Minocycline Microspheres (Arestin)

  • Controlled-release product delivering 1 mg of minocycline.

  • Mechanism: Inhibits protein biosynthesis, broad-spectrum activity.

  • Usage: Adjunct to SRP for reduced pocket depth.

Rationale for Local Delivery and Controlled Release

  • Periodontal disease as a bacterial infection; mechanical therapies alone insufficient.

  • Various delivery strategies (systemic, local) have shown limited effectiveness compared to controlled-release formulations.

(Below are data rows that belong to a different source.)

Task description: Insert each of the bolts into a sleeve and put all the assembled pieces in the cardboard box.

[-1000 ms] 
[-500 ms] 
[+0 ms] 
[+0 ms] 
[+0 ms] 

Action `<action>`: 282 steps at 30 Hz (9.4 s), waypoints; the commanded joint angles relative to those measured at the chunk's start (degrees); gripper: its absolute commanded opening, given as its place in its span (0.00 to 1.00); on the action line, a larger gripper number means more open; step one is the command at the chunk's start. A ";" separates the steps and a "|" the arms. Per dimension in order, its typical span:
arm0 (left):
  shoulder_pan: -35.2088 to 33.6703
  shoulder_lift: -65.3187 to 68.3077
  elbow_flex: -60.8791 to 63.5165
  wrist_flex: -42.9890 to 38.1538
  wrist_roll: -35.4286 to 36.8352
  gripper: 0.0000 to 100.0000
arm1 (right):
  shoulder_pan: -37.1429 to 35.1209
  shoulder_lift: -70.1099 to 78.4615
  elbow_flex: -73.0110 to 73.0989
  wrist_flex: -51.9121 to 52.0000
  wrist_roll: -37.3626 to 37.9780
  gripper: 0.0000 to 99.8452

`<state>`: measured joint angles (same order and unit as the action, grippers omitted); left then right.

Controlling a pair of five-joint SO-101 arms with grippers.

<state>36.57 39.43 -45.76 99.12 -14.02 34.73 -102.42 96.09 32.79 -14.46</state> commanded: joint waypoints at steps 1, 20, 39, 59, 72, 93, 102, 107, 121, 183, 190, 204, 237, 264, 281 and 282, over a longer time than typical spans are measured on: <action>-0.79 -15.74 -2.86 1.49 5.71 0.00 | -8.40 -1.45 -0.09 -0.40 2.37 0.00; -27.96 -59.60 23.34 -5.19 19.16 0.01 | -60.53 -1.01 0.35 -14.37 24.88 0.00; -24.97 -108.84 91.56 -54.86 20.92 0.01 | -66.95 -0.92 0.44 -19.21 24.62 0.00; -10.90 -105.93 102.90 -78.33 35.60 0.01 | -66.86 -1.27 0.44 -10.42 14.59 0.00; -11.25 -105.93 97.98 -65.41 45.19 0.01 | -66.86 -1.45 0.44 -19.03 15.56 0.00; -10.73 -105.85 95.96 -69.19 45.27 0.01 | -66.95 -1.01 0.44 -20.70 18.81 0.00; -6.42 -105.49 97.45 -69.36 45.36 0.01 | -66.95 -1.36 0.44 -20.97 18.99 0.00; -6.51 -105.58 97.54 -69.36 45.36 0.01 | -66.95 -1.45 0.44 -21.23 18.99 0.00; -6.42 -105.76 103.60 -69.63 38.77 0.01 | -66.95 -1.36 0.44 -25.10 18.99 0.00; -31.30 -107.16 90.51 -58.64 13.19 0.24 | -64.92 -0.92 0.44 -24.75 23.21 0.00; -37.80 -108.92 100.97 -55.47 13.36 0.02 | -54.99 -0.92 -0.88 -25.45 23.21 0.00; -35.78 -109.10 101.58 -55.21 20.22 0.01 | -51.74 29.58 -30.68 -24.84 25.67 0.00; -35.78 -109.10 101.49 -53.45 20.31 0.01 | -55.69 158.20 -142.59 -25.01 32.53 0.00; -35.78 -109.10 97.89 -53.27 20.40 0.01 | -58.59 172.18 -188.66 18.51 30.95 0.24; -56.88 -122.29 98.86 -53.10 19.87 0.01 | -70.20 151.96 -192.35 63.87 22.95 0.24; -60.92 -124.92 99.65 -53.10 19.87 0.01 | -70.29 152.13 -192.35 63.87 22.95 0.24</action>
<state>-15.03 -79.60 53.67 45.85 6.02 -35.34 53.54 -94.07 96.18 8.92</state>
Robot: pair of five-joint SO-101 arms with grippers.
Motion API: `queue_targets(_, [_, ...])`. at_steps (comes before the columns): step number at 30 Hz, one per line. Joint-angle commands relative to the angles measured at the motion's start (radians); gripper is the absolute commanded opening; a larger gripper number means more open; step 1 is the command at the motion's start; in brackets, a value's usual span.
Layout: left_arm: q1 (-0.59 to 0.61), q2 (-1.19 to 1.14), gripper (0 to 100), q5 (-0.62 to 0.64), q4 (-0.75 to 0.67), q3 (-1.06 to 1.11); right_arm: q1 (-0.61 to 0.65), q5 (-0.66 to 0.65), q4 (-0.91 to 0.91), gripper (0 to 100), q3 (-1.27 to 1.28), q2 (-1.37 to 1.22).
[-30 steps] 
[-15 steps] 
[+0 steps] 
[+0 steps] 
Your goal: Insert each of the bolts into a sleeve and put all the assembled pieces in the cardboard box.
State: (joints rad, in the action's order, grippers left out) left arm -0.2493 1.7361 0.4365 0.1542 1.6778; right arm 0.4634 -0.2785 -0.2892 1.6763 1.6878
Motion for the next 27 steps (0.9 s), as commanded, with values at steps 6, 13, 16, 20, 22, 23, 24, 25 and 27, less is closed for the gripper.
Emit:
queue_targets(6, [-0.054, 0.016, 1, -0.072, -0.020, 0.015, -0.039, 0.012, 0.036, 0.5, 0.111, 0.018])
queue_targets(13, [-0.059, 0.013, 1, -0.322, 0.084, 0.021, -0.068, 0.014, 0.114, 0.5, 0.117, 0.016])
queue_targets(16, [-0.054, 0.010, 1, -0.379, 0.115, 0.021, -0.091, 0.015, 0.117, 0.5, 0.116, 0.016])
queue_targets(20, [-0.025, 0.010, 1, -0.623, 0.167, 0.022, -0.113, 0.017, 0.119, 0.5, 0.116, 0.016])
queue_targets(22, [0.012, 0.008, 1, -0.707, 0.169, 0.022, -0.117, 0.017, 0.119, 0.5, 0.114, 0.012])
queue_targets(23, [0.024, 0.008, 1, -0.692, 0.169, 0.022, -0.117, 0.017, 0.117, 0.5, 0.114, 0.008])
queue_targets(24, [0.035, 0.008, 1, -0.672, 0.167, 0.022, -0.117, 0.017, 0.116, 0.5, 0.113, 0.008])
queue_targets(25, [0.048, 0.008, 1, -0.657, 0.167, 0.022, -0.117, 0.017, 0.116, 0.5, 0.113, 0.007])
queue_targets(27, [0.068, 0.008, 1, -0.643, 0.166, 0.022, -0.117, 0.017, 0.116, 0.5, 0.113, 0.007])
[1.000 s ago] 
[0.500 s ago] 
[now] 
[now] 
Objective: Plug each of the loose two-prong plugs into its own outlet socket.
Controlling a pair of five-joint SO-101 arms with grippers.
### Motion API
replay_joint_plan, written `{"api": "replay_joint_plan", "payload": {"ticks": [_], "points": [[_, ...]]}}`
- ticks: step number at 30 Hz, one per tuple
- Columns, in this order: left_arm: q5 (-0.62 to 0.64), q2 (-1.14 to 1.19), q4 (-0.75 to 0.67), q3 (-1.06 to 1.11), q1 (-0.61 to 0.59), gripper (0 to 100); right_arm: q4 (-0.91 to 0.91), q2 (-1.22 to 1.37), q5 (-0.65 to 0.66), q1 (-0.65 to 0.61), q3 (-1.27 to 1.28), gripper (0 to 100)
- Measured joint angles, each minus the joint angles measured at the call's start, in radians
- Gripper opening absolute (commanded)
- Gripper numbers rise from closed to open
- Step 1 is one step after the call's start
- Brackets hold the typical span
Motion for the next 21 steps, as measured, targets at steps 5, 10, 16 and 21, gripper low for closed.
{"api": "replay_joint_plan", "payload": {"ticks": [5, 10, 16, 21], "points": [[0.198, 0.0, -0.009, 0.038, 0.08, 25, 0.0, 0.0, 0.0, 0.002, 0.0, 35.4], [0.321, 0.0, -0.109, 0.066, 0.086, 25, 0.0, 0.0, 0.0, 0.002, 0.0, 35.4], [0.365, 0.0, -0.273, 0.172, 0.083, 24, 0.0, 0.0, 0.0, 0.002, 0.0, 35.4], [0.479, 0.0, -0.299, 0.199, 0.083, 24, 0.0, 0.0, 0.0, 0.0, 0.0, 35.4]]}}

  • Dynamics of GCF can wash out antimicrobials unless delivered in controlled release formats.

  • Results in sustained effective concentrations overcoming bacterial biofilms.

  • Decreased systemic effects and lower risk of microbial resistance are additional benefits.

Clinical Significance

  • Enhanced clinical efficacy of SRP with adjunctive therapy.

  • Significant pocket depth reduction when used alongside SRP.

Clinical Indications

  1. Adjunctive Therapy: Improve SRP outcomes.

  2. Surgical Therapy: Enhance results post-surgery in persistent pockets.

  3. Peri-implantitis Treatment: Target local microflora at implant sites.

  4. Tobacco Smoking Consideration: Improve efficacy in smokers.

Adverse Effects

  • Possible hypersensitivity and overgrowth of non-susceptible microorganisms.

  • Headaches, infections, pain, swelling/inflammation.